The May 2020 offsetting effect may not be available in February 2021, and even if the central government steps in to cut excise taxes, it may not bring the desired relief as the demand-supply dynamics of global crude oil prices will be the deciding factor that outweighs the effects of tax cuts.

Second, the inelasticity of these goods and their exclusion from the GST area were a major factor behind the increase in taxes.

The consumption of petroleum products increased from June 2020 to January 2021 almost on the same period of the previous year and is 7 percent above the value of 2018-19, as soon as the development process in the economy has gained momentum. So consumption was positive despite rising retail prices. Even the treasury was supported by excise tax rallies, with the central government kittens increasing to around Rs.3.6 billion in FY20 (RE) from the projected estimate of Rs.2.67 billion in FY20 (BE) despite the pandemic should.

The average monthly collections from June 2020 to December 2021 were 27,000 rupees, nearly 50 percent higher than the corresponding period last year. The central government has budgeted an average monthly excise tax collection of around Rs 30,000 billion for the 2020-21 period and around Rs 28,000 billion for the coming fiscal year, indicating that reliance on these taxes is likely to continue.
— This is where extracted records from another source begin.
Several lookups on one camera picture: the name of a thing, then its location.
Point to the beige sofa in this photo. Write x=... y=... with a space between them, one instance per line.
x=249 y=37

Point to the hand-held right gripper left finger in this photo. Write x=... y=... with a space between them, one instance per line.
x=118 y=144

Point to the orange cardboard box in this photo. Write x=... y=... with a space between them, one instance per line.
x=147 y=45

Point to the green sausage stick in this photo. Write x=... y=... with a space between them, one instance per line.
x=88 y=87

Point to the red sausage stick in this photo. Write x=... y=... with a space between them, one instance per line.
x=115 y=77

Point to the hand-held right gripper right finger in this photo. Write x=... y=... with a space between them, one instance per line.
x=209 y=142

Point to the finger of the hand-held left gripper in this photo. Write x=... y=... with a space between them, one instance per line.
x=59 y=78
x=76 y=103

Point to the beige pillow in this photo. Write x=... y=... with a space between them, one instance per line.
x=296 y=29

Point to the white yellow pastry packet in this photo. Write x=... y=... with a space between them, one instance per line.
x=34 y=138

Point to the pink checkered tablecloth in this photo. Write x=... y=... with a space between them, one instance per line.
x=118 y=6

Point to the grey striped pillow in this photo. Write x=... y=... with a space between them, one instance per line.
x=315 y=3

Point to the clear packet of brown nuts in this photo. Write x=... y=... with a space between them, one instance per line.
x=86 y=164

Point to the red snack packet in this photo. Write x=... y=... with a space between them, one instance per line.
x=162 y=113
Third, as the unlocking phase progresses, a gradual, albeit coordinated, withdrawal of incentives from both the government and the RBI will also gain momentum. Since the timing of rollback is critical, reversing tax increases is also critical. In the latter case, however, the government will closely monitor the ongoing revitalization of other tax components such as GST, corporate taxes, income taxes, state excise and sales taxes before considering cutting excise taxes.
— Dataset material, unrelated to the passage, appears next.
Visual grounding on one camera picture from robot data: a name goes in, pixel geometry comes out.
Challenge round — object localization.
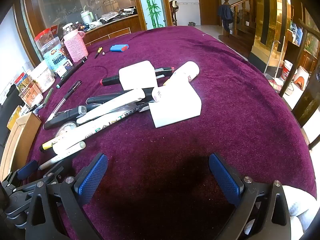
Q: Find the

Gasoline and diesel consumers have suffered in recent months, and those who continue to prefer private vehicles to public transport have to bear the brunt of rising prices. Also unfortunate is the state of taxi drivers, whose spending on essentials and savings has likely been lost.

It is important that the domino effect of rising gasoline prices on other components (especially food) has still not crept in and can put a further strain on consumers’ wallets. Given the challenges and uncertainty prevailing for both consumers and the government, and to many opposing factors, the transition from the landmark 100 rupee mark to the pre-pandemic price range of the 1970s is a distant dream and it does Floating in the 90s is inevitable.

(Sushant Hede is an Associate Economist at CARE Ratings Ltd. Views are personal)

The views expressed above are the author’s own. They do not necessarily reflect DH’s views.